Claiming Crusher (Savage Brothers MC #4)

It’s late by the time we get back and my ass is dragging. Drag and I managed to capture one of the motherfuckers and he sang like a fucking canary. Which was good and bad. I had to tell Dragon I knew about Dani and Michael and parts of what I already knew. To say my brother was unhappy was a freaking understatement. All I want is to crawl into bed, hold my woman and grab a couple of hours sleep before I face tomorrow. That’s the only plan I have. Until I open the door to Dani’s room and see she’s not there. We’ve been sleeping in her room most every night, but maybe tonight she wanted to wait for me in mine. I take off to my room and I start to feel fear when it is empty too, but that’s not what causes the feeling to bloom into a full blown panic. No, that would be the envelope on my pillow. The name Zander, written on the outside of it in Dani’s handwriting.

I sit down on the side of the bed, my body feeling like lead. My fucking hands shake when I rip it open and pull the two page folded note out.

Zander,

I figure if you’re reading this you already know I’m gone. I wanted to stay. Today at the beach, I actually thought about it. I can’t though, that’s a dream and I definitely don’t live in a dream world.

I asked you not to contact Michael, because I know him in ways you never could understand. I’ve been married to him for over six years now as Melinda Marinetti. Though we only stayed together one year, Michael won’t ever willingly let me go. I only escaped the first time by changing my name and hiding. If he gets a hold of me again, he’ll kill me this time. I’m actually okay with that. If I was brave perhaps I would actually beat him to the punch. I find I can’t though.

As odd as it sounds I want to live. I want to take the memories of you and the love you’ve shown me and live. You made me truly feel like Dani, a woman who could handle life and anything thrown at her. I will always be Dani now and that makes me happy. This way a part of me will always belong to you.

What you need to understand, is this is not your fault. This was set into motion before you even knew who I was and I can’t let my mistakes, my past hurt you in anyway. I’m no longer a scared seventeen year old child. I’m an adult. It’s time I stop hiding and leaning on Ray and Nicole for help and live whatever life I have, for however long I have left.

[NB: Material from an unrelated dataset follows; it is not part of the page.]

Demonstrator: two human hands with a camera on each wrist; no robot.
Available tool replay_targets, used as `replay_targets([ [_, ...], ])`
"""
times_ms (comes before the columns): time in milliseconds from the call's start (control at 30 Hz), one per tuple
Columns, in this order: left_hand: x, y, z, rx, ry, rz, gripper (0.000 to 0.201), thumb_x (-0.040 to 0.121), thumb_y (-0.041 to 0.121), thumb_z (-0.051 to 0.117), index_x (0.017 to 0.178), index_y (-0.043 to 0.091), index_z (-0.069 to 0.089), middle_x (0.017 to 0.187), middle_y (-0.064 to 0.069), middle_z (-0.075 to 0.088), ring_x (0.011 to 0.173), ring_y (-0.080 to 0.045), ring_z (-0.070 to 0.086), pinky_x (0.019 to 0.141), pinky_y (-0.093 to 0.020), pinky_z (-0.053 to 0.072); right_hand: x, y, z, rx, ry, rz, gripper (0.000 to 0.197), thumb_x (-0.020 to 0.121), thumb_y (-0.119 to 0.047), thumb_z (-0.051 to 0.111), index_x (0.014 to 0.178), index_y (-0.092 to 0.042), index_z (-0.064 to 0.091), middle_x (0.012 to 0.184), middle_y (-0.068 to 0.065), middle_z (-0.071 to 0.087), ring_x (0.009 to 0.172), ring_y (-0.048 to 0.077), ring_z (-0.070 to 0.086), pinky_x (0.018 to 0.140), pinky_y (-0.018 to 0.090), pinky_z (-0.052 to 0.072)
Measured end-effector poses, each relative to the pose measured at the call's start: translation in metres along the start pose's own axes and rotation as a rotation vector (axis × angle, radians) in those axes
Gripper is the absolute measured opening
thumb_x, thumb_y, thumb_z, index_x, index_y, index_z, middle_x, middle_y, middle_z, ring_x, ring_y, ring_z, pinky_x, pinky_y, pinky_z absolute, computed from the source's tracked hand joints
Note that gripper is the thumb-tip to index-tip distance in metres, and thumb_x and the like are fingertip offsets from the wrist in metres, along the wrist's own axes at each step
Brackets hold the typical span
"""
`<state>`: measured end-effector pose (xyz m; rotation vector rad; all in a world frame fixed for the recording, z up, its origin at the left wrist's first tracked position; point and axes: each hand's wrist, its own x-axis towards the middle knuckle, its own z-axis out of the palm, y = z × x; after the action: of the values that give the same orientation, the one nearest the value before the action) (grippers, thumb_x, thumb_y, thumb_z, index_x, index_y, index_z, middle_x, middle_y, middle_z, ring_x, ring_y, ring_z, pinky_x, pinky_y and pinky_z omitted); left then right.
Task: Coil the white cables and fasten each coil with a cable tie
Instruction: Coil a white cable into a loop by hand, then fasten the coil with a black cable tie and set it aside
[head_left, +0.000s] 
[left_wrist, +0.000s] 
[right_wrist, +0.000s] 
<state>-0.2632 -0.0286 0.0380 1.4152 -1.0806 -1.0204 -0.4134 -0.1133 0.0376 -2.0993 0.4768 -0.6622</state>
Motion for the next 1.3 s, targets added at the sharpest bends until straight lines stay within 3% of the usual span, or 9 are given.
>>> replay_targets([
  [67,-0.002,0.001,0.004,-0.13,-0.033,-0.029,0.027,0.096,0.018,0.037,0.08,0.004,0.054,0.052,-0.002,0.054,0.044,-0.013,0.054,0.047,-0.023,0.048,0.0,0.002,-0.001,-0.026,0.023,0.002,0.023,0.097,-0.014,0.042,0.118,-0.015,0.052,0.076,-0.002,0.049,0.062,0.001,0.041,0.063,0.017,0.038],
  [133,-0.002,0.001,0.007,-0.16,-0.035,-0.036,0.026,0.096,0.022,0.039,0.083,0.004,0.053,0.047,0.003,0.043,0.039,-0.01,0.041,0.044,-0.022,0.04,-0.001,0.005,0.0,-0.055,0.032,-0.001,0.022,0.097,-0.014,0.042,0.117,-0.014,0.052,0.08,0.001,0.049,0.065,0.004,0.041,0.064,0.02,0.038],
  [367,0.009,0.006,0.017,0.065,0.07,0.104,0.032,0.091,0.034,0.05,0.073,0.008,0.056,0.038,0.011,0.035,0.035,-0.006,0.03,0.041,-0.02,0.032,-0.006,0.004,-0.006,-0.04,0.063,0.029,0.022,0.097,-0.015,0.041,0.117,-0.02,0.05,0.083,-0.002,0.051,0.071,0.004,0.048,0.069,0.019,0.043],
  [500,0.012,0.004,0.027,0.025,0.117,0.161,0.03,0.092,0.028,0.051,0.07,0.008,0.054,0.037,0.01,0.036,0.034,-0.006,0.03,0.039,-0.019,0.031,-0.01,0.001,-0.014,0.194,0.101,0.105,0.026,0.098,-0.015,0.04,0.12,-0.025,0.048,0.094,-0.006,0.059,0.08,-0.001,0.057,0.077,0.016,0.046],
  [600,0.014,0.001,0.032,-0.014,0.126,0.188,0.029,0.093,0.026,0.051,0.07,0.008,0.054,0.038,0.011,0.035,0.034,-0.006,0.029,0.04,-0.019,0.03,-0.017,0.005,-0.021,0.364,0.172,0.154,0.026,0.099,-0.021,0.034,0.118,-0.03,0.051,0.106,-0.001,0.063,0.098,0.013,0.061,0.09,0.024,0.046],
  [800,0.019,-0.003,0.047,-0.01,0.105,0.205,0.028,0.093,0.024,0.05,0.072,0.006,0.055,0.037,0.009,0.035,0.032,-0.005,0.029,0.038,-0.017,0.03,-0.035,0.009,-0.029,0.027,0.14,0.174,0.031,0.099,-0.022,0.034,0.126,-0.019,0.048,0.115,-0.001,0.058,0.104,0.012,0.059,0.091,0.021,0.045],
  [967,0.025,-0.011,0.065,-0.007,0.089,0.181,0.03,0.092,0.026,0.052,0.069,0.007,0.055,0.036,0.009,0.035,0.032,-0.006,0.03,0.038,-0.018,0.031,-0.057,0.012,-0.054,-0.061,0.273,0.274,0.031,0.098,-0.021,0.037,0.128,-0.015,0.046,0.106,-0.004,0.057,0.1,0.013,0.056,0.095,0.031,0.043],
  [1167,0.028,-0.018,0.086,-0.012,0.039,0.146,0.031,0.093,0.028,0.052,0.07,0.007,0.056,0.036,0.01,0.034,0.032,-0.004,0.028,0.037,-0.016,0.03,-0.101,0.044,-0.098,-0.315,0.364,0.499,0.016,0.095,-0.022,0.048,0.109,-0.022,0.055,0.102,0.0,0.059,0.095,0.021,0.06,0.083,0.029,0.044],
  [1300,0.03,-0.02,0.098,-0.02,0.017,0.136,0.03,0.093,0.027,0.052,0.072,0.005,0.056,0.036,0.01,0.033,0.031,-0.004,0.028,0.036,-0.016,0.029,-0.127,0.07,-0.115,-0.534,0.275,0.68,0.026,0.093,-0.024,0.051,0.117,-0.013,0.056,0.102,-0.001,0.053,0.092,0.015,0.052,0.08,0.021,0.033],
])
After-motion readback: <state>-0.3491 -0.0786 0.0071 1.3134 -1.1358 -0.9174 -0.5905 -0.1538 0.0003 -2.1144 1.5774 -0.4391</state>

I love you, Zander and I know you’ll be upset by this. Please understand, I wanted to stay and I really thought about it. Then today when you called me Melly, I realized, I can’t. I’m not the woman for you. Memories of you will help me survive my past, but you have to be free to find the woman who will make you put your past behind—make you put Melly in the past where she belongs.

Gun told me about Melly, I know how it must haunt you, but everyone has a road to follow in this life. You can’t be responsible for all the wrong turns others take. It’s enough you made me grateful for my wrong turns because I got to love you, if only for a little while.

Be happy, Cowboy.

Love,

Your Hellcat.

Melly…My mind goes back to when I told Dani goodbye.

“I’ll be fine. You just be waiting when I get back. I love you, Melly.”

Fuck! I called her Melly! Why? I don’t think of her as Melly. I never have. Melly was from a different time. Melly was a time when I was a boy trying to be a man. It was puppy love and nothing like what I feel for Dani. Was it because of the danger? Or because I knew Dani was thinking of leaving? I can’t be sure and I’m not even sure it matters now. I caused her to leave. Tears sting my eyes as I bring her letter up to my face and breathe in the scent of her from it. When I think of my woman out there alone with a maniac I set on her heels after her, my heart stops. When I imagine how she must have felt to be called another woman’s name…

Fuck. I let the tears fall. There’s no shame in them. I did this. I caused this. Now I just have to figure out some fucking way to fix it all.





Chapter 33




Michael


I sit back against the leather in my limo watching the small screen before me as Melinda comes out of the Savage Clubhouse. She’s got a travel bag over her shoulder and holding a jacket in one hand. I suppose she really does think she’s getting away from me. It never ceases to amaze me how stupid women are. Does she really think I’m about to let her get away?

I knew having those stupid hillbillies fire on her friends, would cause her to run. If there is one thing I can always count on with Melinda it’s that she always sacrifices for the people she cares about. It’s how I got her to say I do, after all. She would have never agreed to it even after trapping her, if I hadn’t threatened her precious Nicole. I’ll get them both this time though. I’ve decided it’s time I play with Nicole’s life much like she has played with mine. We’ll see how she likes it. I never did like the bitch, but she’ll be fun to torture in front of Melinda.